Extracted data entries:
--------------------

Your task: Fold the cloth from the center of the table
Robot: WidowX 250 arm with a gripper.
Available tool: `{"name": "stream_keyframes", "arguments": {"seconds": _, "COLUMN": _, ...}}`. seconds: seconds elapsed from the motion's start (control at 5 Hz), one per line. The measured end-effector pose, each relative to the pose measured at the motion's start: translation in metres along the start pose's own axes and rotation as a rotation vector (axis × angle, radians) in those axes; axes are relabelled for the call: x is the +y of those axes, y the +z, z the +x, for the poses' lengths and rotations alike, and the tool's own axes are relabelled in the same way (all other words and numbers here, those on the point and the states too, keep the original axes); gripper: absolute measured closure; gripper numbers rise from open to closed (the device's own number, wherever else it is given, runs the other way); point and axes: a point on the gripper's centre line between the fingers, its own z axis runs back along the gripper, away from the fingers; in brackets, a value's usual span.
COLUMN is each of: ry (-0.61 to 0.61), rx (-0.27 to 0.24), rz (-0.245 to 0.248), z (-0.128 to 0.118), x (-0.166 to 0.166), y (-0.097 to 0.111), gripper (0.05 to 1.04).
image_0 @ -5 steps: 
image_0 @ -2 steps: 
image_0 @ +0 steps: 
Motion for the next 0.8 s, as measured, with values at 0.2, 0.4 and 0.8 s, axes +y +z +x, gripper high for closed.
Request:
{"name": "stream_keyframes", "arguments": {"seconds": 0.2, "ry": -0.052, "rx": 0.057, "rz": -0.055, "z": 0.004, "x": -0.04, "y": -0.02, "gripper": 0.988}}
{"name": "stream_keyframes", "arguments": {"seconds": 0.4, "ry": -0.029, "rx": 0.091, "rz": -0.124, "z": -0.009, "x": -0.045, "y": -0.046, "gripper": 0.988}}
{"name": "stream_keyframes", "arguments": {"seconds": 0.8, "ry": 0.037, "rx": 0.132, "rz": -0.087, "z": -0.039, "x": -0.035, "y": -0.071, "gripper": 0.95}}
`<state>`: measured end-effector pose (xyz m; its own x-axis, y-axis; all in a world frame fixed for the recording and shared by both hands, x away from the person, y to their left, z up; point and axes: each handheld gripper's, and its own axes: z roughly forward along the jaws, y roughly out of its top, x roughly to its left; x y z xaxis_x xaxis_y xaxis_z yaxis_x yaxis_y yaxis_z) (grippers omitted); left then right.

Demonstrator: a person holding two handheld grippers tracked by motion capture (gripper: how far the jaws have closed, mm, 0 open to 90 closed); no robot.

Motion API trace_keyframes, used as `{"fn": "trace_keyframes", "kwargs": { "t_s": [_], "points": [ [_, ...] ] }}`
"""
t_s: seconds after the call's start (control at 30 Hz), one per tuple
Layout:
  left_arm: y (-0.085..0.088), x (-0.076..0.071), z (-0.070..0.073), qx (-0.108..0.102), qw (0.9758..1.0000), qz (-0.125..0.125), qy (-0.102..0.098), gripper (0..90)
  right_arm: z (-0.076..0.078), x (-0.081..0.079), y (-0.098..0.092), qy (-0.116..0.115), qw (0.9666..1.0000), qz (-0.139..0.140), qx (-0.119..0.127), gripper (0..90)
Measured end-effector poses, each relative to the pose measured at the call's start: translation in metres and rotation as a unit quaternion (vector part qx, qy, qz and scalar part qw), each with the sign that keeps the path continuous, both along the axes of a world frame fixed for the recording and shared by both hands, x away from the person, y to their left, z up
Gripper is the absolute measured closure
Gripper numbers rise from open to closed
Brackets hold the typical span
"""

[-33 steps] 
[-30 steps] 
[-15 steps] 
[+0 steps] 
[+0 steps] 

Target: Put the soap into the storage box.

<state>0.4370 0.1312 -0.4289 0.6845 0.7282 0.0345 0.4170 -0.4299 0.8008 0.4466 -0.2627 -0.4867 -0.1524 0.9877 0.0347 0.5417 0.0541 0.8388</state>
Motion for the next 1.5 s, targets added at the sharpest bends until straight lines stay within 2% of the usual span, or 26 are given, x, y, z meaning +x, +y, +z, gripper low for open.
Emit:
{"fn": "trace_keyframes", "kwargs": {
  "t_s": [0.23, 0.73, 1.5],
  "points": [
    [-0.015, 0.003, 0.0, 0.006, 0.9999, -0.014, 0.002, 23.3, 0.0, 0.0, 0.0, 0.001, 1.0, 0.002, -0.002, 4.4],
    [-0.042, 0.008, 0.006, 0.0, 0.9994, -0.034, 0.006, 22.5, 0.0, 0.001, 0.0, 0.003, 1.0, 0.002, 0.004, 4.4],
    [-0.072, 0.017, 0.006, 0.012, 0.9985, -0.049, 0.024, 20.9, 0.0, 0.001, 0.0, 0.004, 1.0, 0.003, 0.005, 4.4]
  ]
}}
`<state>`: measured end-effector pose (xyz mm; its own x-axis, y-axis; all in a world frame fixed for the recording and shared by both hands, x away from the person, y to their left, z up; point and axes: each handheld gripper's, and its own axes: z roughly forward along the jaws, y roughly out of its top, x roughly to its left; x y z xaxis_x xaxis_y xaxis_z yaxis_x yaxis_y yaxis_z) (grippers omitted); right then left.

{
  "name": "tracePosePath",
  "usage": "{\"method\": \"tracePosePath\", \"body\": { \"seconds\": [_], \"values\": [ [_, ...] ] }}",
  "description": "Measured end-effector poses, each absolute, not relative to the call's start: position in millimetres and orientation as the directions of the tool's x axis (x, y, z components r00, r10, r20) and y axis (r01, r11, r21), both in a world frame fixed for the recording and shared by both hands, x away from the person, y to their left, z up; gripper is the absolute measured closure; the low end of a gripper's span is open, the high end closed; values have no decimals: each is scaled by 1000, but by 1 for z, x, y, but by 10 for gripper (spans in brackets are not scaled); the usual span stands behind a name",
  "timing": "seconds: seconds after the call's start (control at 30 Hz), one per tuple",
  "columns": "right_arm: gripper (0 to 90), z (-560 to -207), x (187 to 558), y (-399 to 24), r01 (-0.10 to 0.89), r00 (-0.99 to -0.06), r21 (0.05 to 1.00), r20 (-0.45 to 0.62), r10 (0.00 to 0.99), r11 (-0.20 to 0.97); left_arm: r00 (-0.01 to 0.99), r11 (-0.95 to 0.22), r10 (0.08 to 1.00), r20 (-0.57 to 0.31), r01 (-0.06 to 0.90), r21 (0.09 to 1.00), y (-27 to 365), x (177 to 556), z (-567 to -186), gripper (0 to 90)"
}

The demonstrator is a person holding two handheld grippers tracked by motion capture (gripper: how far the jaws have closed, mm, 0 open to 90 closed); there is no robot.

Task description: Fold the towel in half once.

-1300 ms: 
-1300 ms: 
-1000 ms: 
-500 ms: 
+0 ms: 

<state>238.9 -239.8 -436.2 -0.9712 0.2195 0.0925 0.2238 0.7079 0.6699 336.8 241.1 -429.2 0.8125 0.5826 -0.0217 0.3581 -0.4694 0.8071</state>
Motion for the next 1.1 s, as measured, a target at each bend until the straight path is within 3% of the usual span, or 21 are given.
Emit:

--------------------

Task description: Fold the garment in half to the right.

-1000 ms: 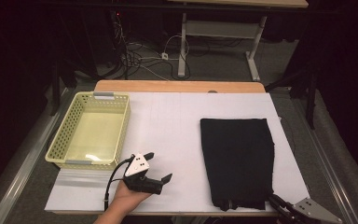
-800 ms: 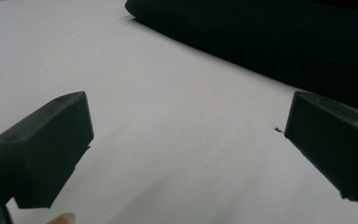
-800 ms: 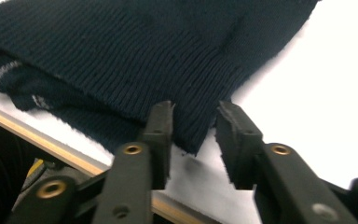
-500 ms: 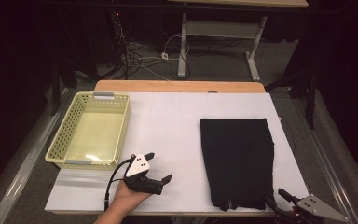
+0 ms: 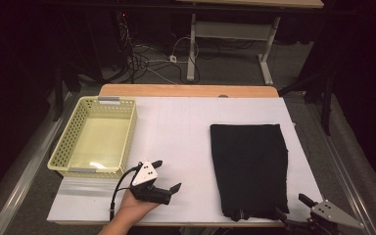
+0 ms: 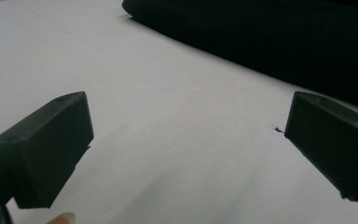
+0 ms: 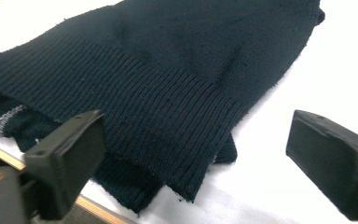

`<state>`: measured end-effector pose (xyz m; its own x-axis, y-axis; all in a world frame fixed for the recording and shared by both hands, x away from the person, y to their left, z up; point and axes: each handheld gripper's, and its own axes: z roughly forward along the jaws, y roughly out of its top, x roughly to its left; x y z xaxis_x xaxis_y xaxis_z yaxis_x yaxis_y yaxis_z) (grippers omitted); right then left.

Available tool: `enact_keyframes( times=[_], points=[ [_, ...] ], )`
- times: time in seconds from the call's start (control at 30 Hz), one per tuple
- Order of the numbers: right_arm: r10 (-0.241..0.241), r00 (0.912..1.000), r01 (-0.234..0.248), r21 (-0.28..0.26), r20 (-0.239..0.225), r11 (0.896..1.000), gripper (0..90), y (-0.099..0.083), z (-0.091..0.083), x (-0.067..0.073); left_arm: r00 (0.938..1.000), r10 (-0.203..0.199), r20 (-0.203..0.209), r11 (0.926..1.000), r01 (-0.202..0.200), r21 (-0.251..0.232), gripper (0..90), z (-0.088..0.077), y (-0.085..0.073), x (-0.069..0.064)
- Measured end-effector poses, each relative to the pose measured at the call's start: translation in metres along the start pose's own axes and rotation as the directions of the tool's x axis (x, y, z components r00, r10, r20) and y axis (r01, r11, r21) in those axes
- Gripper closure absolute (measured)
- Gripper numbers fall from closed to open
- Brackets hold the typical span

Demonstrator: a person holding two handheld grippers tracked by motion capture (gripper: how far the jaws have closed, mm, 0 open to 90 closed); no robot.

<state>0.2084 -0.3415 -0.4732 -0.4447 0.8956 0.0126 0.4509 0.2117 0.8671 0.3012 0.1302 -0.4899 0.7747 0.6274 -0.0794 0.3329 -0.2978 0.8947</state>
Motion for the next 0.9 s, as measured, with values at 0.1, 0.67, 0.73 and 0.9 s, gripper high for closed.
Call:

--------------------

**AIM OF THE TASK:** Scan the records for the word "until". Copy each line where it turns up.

**WORKED SOLUTION:**
Motion for the next 1.5 s, targets added at the sharpest bends until straight lines stay within 2% of the usual span, or 26 are given, x, y, z meaning +x, +y, +z, gripper low for open.
Motion for the next 1.1 s, as measured, a target at each bend until the straight path is within 3% of the usual span, or 21 are given.

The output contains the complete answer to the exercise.